MS: I took a graduation in Science of Communication in Perugia (University) I just did some cool hunting studies at Polimoda in Florence (not that amazing to be sincere) and I just did some unemployment free courses in Milan , studying Visual Merchandising, Marketing and some Graphic design. I was based 3 years in Milan and there I did some exhibitions about my pop art and couple of fashion show here and there. I don’t like Italy and is not a secret; it’s a pretty bad place to live in for me. I’m living now between NY and Tokyo and I finally see a pretty active life around me. In Italy unfortunately everything is so static and the people are always the same, old people are in charge of everything and there is no space at all for young talents. I think the best ones live the country.

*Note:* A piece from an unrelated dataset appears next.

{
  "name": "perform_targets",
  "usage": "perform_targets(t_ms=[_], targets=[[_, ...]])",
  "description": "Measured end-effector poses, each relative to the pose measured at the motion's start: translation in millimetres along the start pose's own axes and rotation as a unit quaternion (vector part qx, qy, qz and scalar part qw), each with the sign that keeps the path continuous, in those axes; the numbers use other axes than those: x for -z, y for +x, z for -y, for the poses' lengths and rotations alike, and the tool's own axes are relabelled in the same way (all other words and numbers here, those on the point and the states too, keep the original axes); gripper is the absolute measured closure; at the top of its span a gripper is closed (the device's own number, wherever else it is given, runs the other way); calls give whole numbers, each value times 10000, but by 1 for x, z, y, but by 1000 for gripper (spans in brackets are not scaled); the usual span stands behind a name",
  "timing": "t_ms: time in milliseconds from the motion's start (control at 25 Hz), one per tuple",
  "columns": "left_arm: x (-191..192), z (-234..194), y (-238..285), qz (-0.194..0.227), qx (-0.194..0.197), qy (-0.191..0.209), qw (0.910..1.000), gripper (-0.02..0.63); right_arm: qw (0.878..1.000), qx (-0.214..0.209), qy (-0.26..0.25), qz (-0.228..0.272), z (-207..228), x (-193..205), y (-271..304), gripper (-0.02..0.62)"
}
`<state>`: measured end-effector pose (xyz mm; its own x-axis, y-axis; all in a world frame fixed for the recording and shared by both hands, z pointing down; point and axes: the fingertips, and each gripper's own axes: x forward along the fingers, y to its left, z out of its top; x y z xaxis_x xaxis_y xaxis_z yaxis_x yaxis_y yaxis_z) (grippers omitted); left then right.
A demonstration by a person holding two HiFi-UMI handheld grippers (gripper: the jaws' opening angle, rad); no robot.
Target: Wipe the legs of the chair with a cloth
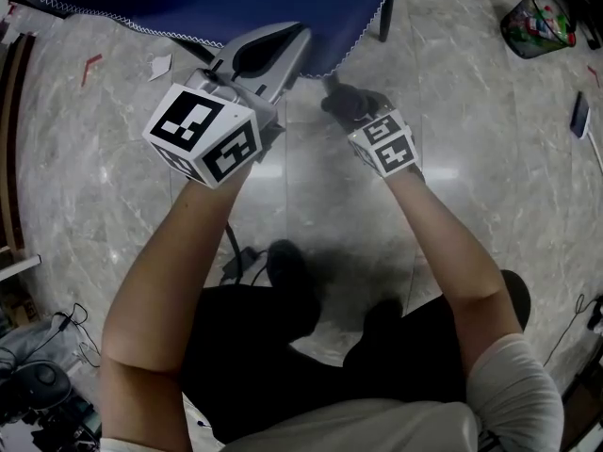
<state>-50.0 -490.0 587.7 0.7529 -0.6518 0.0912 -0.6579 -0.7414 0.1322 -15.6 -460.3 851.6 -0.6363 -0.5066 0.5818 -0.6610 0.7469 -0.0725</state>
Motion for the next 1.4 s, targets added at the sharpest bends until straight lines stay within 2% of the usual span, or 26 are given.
perform_targets(t_ms=[240,320,400,480,560,720,840,1120,1240,1400], targets=[[0,-1,-1,-9,-87,5,10000,601,9943,-54,-189,1045,-15,-108,-57,420],[0,1,0,-14,-95,35,9999,601,9921,-64,-193,1237,-16,-122,-66,419],[0,3,-1,-41,-102,85,9999,601,9905,-18,-209,1361,-15,-118,-63,420],[1,3,-1,-87,-92,131,9998,601,9901,107,-284,1374,-12,-102,-53,420],[2,0,1,-115,-109,130,9998,601,9929,146,-256,1150,-8,-75,-36,420],[1,-2,3,-103,-110,61,9999,601,9993,74,-51,368,2,-3,3,420],[3,1,3,-131,-81,101,9998,601,10000,91,-4,-40,8,46,30,420],[4,-1,6,-204,-74,172,9996,601,9915,170,352,-1241,21,149,78,420],[6,-1,4,-218,-17,184,9996,601,9870,184,507,-1513,20,163,83,420],[7,-1,2,-213,-44,187,9996,601,9908,145,368,-1297,16,138,75,420]])
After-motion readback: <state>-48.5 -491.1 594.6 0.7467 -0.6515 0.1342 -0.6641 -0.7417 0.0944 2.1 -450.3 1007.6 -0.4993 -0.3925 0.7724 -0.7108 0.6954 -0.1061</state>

What were you like growing up? What was life like for you?
MS: I used to hate fashion and art till 2000 and I was only thinking about playing football, playing games and I guess wasting time. I luckily learned that is really true that is never too late to make something good. I think I’m doing pretty good now especially I DO believe in MYSELF and I don’t care at all about what other people think of me.

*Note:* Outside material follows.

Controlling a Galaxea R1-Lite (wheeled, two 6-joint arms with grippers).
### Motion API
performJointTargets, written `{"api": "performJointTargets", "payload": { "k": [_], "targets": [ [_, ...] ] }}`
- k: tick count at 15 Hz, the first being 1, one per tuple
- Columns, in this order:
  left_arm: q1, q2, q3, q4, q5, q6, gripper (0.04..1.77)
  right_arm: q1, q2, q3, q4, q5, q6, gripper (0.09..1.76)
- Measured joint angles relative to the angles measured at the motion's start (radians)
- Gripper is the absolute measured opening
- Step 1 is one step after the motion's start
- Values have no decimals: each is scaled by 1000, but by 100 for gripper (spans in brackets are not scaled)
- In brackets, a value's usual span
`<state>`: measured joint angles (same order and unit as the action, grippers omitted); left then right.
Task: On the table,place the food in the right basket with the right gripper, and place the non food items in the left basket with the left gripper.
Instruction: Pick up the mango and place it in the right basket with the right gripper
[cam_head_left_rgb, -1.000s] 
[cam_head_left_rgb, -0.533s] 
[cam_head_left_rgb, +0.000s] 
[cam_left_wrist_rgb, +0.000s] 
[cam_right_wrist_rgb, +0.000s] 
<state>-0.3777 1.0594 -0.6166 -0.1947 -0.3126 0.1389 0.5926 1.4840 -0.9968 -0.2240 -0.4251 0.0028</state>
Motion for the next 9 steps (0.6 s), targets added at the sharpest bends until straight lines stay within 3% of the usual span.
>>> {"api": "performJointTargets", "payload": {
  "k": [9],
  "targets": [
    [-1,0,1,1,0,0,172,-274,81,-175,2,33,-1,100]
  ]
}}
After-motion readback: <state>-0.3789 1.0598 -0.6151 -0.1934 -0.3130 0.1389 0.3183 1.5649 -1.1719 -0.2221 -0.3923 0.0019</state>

What is your art philosophy?
MS: My philosophy is simply BE YOURSELF in every situations of your life and HEAD UP whoever is standing up in front of you. We are all the same.
Who are your art heroes and what is it about them that make them so awesome?

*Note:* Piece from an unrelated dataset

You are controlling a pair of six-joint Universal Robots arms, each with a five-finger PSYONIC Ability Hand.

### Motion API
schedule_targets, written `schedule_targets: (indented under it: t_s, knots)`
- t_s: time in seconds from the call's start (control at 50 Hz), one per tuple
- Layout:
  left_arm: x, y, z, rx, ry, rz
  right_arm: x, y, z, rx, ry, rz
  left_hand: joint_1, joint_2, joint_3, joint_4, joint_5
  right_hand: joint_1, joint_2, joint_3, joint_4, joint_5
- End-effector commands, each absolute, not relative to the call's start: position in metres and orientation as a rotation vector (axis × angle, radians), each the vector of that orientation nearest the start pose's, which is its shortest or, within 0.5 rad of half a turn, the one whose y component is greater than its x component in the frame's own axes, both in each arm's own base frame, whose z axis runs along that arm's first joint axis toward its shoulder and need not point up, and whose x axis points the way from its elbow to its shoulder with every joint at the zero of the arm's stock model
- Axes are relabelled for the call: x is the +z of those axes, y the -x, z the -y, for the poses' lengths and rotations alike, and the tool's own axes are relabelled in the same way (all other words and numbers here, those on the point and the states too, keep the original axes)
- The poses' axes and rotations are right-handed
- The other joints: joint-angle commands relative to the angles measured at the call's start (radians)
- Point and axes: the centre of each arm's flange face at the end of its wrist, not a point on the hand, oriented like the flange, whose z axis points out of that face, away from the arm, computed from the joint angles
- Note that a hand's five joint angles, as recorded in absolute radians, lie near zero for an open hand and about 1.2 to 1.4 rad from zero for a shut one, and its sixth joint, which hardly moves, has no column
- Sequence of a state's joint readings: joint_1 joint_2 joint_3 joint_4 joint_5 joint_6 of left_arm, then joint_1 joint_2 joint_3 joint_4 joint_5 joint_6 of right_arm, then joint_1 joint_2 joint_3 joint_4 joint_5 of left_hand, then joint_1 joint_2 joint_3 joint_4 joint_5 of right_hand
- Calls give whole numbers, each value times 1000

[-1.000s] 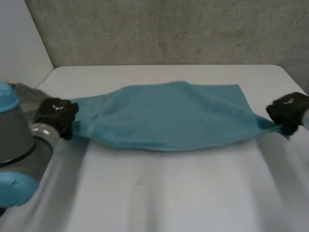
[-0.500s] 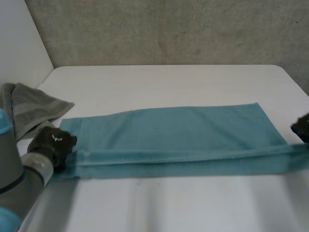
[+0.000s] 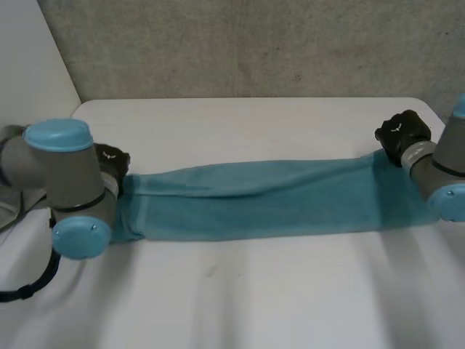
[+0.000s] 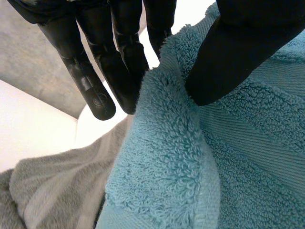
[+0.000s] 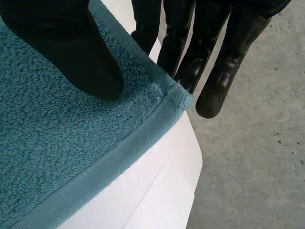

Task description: Fold the laundry.

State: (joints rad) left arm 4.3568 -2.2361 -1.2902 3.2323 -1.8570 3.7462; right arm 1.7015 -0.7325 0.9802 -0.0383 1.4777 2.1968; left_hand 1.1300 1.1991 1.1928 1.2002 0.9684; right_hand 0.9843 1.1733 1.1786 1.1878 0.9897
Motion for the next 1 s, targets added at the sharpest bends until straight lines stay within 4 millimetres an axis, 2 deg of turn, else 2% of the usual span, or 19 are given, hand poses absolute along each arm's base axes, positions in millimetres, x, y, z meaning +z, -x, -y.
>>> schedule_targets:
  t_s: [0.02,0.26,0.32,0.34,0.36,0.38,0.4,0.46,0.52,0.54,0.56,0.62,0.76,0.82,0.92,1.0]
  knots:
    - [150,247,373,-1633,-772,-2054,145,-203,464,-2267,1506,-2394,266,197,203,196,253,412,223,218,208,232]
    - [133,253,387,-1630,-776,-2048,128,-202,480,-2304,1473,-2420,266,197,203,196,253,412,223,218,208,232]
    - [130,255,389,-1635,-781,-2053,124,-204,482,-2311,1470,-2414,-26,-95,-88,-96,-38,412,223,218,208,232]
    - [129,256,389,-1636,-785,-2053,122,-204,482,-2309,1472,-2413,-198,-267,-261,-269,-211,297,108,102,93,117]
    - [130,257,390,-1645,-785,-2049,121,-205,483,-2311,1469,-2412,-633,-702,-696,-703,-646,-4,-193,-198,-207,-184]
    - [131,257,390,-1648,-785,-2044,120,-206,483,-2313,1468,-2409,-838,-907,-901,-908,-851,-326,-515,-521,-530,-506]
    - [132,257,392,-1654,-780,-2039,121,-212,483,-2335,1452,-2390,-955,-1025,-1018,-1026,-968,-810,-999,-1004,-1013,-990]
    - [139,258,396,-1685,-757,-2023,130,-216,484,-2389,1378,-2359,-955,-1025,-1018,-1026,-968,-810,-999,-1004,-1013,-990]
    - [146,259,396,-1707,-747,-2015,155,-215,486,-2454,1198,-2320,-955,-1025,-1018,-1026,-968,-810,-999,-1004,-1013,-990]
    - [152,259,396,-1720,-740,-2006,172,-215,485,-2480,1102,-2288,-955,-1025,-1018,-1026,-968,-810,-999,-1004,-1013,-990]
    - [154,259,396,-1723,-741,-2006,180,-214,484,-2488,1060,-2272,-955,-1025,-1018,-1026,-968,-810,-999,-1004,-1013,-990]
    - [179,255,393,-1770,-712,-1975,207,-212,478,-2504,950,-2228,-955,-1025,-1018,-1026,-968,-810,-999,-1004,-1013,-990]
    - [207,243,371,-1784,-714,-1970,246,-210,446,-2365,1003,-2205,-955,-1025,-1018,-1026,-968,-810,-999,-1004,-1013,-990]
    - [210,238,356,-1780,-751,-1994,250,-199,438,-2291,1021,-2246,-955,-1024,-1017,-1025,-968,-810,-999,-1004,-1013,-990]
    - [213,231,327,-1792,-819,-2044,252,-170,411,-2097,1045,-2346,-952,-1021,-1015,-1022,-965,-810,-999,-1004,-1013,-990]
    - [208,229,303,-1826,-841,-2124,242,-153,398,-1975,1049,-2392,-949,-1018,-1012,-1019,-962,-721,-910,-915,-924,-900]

MS: I am my art hero and of course I was pretty into Andy Warhol. I’m glad to be in touch with some superstars of the factory. I loved the Factory concept but I don’t like the drugs part.
I know that you also use your art for “trying to wake up the people from the media’s mass manipulation”. You’ve previously said in interviews that “people must understand that there’s a small group of people that control everything and everyone is a slave to them”. When did you first realise this for yourself?
MS: As soon as you start to turn off the TV and stay well far from the mass media you suddenly see a different world around you. I was a TV watcher just like everyone, now I don’t watch it since like 6 years. It’s a big hammer that beat on our brains with jingles, lights, all things that can really manipulate the vision of everything. I’m thinking about new theories, I’m noticing that even sounds and music are really dangerous to modify our emotion. Example if you watch a really sad movie without sound you’ll not cry like a baby, it’s the music in that moment that makes you cry (just a quick example).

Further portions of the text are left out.